Tuesday, 11 December 2007

Return to Bangleonia

There are some bands that seem destined to be consistently misrepresented by their own publicity and ultimate success.

Take Californian all-girl band, The Bangles for example. You will probably know this lot for one or more of the following 1980s tunes:
'Manic Monday'
'Walk Like an Egyptian'
'Eternal Flame'

All these songs have two factors in common. First they are all, in large part, sung by Susanna Hoffs and second, they are all songs that I, as a fan, probably wouldn’t turn a hair if I never heard again – with the possible exception of 'Eternal Flame' provided it is not the Atomic Kitten version. But sadly they are basically the public face of The Bangles giving the distinct impression of a somewhat dippy lightweight west coast pop band led by Hoffs and backed up by a bunch of unknown others.

But it’s not true. Have a look at their albums, any of them, and what do we find? An endless selection of kooky ballads sung by Susanna Hoffs? No. What we find is a diversity of pop ballads, folksy 1960s psychedelia, gutsy rockers and vocal harmony tour-de-forces all written by Vicki or Debbie Peterson, Susanna Hoffs and Michael Steele in roughly equal proportion and a sprinkling of well arranged covers. The lead vocals are split democratically between all four of them and each makes a substantial case for being the lead vocalist per se whilst the others provide multi-harmony backing. My particular favourite is drummer Debbie Peterson who brings a real edge to her vocal chores.

In fact, all their 1980s albums contain a whole swathe of up-tempo rockers (usually contributed by Vicki Peterson, the senior songwriter) where jangling or spiky guitars meet Debbie’s pounding drums. My guess is that many people who bought these albums were a little taken aback, given their PR.

It is a sad fact that it was the public perception that Hoffs was the band leader (and by implication the ‘talented one’) that drove a knife through them and split them up in 1989. But nothing could be further from the truth.

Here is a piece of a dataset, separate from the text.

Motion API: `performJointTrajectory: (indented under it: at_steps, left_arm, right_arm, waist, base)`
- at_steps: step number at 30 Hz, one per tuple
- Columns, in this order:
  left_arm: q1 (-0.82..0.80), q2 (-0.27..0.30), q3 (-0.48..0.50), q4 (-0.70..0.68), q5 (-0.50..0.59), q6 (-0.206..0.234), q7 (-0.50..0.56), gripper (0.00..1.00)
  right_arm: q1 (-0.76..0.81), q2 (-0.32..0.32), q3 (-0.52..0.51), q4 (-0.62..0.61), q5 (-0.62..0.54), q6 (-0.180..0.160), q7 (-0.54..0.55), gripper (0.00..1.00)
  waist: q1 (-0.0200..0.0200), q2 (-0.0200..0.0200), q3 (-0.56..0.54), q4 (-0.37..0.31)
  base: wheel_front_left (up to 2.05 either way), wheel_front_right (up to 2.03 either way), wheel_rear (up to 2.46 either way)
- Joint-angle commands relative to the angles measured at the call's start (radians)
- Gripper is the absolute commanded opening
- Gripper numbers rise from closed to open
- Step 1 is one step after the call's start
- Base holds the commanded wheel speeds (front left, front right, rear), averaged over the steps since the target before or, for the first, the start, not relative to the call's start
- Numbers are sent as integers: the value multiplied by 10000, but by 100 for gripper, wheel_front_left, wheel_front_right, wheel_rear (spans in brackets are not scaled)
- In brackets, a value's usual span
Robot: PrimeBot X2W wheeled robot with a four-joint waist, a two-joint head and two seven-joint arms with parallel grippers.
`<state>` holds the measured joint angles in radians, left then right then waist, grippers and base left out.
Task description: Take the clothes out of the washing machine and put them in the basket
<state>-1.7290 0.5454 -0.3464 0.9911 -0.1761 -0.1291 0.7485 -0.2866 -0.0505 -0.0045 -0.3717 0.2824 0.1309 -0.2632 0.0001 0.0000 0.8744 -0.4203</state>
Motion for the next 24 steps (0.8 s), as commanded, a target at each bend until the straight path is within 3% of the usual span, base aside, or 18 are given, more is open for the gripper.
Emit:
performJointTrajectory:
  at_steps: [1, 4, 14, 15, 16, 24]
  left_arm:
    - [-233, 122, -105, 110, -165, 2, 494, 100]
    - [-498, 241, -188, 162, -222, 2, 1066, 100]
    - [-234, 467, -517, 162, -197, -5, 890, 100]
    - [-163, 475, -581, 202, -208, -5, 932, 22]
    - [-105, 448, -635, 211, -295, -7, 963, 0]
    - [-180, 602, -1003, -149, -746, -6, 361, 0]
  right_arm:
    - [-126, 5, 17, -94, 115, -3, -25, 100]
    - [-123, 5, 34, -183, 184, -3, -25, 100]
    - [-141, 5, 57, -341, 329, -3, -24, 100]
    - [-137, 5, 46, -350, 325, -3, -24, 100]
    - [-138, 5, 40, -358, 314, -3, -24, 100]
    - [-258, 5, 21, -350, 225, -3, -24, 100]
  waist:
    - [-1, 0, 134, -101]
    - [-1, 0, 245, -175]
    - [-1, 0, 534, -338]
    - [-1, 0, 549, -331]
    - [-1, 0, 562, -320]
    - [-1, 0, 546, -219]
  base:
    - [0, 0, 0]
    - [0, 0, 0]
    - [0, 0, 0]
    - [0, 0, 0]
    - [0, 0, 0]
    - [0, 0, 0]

Live on stage the truth becomes apparent. Live, they are one of the most enjoyable bands I have ever seen and I saw them three times during the 1980s. Check out their new DVD ‘Return to Bangleonia’ (Region 1 only, sadly) which features their reunion gig in 2000, and you will see what I mean. What this tells of is a versatile, entertaining band comprising four consummate musicians who sing and play beautifully, but who, more importantly, contribute equally to the greater-than-the-sum-of-the-parts whole. Moreover, the quality of the bulk of the set transcends the ‘Hits’ and makes you begin to wonder why the buying public support the sort of kitsch that is ‘Walk like an Egyptian’.

Hmm…it seems singles have a lot to answer for.